Hi Leontius, everybody.

On 01/06/2016 12:35 AM, Leontius Adhika Pradhana wrote:
> Re #1. I have been thinking along the same lines lately. My biggest
> gripe with this concept is that couchdb isn't able to perform further
> mapreduce to the results of a reduce (i.e. the "latest state of the
> doc"). Thus, we can't query the resulting docs at all except by key.
> Of course we could copy the result of the reduce to another doc/db to
> write views on, but then conflict issues would come up again like
> normal docs.
> What's your take on this issue?

Fully agreed, nothing to add.

> Re #2. Take a look at
> http://stackoverflow.com/questions/20303355/why-do-couchdb-reduce-functions-have-to-be-commutative
> Basically, reduce functions are expected to be commutative
> (f(a,b) == f(b,a)), so it is perfectly legal for couchdb to shuffle
> the arguments to reduce functions.

Thanks, didn't know about that. To me that means to:

  - Either (re-)sort the `values` array by date before the reduce body.

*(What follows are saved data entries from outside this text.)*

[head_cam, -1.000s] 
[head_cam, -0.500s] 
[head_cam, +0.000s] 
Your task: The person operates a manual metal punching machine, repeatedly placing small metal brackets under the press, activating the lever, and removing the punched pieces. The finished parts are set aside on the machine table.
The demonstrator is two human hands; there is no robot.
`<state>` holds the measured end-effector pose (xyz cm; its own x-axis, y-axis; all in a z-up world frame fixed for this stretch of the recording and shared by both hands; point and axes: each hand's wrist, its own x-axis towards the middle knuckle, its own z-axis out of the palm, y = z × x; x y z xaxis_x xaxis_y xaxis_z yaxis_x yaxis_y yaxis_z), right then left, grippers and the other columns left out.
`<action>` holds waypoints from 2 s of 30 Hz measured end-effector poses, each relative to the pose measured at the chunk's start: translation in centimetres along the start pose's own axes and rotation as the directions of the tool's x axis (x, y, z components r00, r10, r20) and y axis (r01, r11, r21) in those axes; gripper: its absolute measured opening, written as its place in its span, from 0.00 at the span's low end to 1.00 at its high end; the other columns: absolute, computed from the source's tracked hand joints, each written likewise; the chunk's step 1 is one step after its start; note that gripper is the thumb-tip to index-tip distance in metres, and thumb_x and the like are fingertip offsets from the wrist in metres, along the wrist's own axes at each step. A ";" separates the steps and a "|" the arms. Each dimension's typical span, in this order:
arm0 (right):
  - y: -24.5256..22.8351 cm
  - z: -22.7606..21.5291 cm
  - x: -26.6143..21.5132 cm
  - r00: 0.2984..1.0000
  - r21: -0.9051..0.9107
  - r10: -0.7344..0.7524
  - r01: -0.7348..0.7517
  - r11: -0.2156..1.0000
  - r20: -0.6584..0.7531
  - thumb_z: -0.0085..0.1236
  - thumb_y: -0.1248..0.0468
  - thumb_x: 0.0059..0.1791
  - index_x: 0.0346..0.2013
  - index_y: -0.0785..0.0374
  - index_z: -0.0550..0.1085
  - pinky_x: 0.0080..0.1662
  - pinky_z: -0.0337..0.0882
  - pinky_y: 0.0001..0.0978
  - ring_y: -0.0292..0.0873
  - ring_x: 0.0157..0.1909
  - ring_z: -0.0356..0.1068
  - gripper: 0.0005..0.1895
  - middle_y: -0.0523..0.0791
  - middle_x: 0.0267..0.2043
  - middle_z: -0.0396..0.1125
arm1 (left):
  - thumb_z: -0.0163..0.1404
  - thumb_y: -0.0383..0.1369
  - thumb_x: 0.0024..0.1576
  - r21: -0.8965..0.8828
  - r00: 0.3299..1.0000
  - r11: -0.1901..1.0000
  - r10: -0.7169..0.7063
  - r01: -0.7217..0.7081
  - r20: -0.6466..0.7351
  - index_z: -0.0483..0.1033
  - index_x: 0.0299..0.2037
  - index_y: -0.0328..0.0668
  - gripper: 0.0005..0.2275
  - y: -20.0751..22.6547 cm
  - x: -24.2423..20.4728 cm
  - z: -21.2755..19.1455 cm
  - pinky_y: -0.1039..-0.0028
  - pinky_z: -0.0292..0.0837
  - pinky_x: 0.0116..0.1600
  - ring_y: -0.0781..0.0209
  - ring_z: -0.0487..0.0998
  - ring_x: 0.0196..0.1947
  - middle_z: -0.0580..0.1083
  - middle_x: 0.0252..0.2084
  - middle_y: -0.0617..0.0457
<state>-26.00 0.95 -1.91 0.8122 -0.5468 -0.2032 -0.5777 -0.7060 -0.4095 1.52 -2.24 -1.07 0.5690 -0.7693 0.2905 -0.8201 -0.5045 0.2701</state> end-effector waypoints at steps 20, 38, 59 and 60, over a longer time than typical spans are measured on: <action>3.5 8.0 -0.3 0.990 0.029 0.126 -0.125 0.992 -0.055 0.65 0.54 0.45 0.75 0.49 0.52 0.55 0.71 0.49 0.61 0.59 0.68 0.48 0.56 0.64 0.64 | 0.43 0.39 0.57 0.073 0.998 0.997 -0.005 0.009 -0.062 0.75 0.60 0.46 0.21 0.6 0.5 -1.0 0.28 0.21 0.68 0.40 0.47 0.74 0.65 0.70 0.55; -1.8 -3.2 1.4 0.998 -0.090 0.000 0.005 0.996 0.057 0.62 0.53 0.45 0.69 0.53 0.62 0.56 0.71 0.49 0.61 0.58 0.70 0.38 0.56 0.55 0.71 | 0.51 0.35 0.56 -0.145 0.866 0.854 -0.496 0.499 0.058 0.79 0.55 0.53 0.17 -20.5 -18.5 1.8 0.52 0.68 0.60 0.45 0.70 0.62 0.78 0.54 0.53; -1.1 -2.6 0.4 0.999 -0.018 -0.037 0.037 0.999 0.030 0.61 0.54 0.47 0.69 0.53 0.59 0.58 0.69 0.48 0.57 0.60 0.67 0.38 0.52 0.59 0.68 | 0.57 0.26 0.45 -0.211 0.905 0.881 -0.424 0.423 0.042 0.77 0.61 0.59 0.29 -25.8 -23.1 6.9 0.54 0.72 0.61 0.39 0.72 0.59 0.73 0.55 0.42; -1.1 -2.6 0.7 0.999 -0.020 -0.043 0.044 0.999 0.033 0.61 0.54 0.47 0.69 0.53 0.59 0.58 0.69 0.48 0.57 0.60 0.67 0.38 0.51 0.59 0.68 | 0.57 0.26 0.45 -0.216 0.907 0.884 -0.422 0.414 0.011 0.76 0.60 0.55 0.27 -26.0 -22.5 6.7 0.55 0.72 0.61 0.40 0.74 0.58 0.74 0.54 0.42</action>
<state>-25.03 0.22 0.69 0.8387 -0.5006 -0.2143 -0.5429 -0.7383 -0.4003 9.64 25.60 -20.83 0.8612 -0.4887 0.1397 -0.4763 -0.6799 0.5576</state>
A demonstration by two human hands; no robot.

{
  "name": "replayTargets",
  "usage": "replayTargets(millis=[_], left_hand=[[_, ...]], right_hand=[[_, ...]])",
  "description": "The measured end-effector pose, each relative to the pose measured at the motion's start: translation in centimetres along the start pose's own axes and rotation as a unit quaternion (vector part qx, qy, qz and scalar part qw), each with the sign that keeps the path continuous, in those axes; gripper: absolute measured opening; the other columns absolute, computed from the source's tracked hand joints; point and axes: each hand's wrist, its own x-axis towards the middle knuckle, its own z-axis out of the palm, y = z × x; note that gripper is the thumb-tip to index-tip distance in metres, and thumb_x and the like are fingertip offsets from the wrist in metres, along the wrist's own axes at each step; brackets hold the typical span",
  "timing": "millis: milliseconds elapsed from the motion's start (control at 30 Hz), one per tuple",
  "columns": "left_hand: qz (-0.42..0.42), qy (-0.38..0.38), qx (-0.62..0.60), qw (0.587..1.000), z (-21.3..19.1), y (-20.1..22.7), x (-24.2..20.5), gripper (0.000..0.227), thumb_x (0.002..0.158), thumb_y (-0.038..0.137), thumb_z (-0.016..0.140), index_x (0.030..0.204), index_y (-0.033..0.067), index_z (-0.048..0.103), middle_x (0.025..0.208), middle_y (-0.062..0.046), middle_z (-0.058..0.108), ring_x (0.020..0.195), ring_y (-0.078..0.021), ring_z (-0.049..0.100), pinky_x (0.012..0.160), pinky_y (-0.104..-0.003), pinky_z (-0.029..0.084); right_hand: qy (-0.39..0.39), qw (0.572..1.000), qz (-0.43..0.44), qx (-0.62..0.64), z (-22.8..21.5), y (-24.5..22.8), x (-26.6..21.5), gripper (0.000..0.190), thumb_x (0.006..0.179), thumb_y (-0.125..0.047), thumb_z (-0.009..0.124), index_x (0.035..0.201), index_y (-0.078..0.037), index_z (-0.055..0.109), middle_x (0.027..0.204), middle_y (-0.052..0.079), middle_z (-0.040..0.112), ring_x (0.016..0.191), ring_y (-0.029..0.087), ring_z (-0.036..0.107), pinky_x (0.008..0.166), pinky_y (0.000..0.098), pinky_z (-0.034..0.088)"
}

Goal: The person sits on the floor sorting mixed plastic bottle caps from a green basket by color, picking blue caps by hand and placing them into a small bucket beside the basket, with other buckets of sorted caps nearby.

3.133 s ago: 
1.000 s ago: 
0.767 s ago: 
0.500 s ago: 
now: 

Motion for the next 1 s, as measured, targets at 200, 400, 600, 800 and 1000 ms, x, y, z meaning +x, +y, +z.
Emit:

  - Or maybe abandon altogether Couch-side reduction and instead get the
    unreduced (group_level=2) data, then reduce it client-side.

    * That means more data transferred, which is okay in my case but
      might be overkill/unrealistic for most web apps. Or maybe it's
      negligible with a moderate number of documents and given that
      text compresses well.

    * But having the whole historical facts behind each document might
      be convenient anyway (and occasionally avoid network requests).

  - Something else? Leontius, how did you work around that in your own
    n-facts -> 1-pseudodoc reduce function?

Re: Storing immutable docs & accessing all docs as a reduction

Posted by Leontius Adhika Pradhana <le...@gmail.com>.
Hi Ronan,

Re #1.
I have been thinking along the same lines lately. My biggest gripe with
this concept is that couchdb isn't able to perform further mapreduce to the
results of a reduce (i.e. the "latest state of the doc"). Thus, we can't
query the resulting docs at all except by key. Of course we could copy the
result of the reduce to another doc/db to write views on, but then conflict
issues would come up again like normal docs.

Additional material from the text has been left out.